§ **ABOUT THIS TASK**:
All lines of the listing that contain "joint" should be shown in full.
════════════════
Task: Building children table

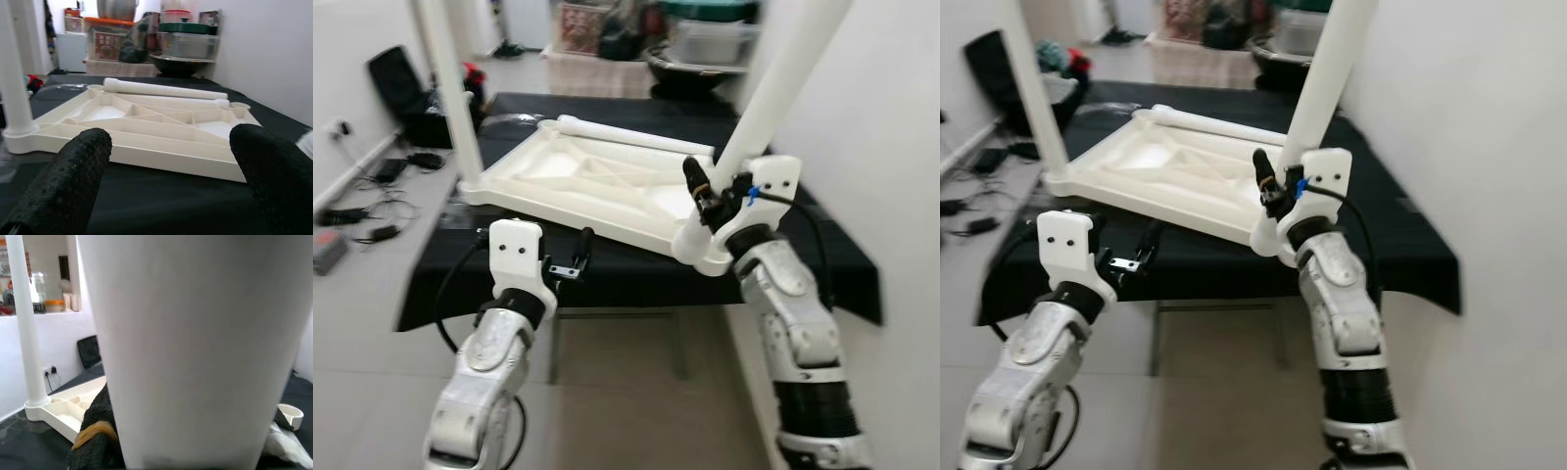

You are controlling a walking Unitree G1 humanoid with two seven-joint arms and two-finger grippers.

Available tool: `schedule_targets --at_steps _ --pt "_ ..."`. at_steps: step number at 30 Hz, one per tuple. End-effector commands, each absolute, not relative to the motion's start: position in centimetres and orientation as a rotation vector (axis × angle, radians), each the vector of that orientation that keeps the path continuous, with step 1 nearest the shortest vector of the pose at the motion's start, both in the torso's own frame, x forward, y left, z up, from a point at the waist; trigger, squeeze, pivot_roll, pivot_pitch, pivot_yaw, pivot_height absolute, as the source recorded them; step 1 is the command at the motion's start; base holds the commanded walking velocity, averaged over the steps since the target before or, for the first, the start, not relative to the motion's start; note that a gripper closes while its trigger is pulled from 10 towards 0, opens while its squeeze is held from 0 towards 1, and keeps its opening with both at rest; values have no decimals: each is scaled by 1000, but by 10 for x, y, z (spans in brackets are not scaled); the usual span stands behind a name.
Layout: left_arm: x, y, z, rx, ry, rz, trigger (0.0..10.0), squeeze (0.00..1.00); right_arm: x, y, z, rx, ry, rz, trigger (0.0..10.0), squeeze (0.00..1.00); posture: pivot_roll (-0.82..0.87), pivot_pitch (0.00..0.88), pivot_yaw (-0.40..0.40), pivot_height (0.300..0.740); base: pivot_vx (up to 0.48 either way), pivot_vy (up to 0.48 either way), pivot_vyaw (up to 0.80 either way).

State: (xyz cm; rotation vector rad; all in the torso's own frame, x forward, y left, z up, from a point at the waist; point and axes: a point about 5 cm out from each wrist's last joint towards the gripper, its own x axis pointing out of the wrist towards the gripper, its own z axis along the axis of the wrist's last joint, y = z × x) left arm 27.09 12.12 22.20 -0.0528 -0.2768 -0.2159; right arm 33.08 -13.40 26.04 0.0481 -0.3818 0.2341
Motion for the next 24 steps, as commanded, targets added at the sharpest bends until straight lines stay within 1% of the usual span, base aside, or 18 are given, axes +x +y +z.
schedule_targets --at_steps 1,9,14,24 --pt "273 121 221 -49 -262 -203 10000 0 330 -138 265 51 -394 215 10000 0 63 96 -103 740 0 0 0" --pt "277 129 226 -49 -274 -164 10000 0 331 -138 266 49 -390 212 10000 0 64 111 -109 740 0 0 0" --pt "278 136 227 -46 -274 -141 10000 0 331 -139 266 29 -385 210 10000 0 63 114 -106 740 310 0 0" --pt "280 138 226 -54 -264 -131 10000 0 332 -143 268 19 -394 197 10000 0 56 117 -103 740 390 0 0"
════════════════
§ **WRITTEN RESPONSE**:
You are controlling a walking Unitree G1 humanoid with two seven-joint arms and two-finger grippers.
State: (xyz cm; rotation vector rad; all in the torso's own frame, x forward, y left, z up, from a point at the waist; point and axes: a point about 5 cm out from each wrist's last joint towards the gripper, its own x axis pointing out of the wrist towards the gripper, its own z axis along the axis of the wrist's last joint, y = z × x) left arm 27.09 12.12 22.20 -0.0528 -0.2768 -0.2159; right arm 33.08 -13.40 26.04 0.0481 -0.3818 0.2341

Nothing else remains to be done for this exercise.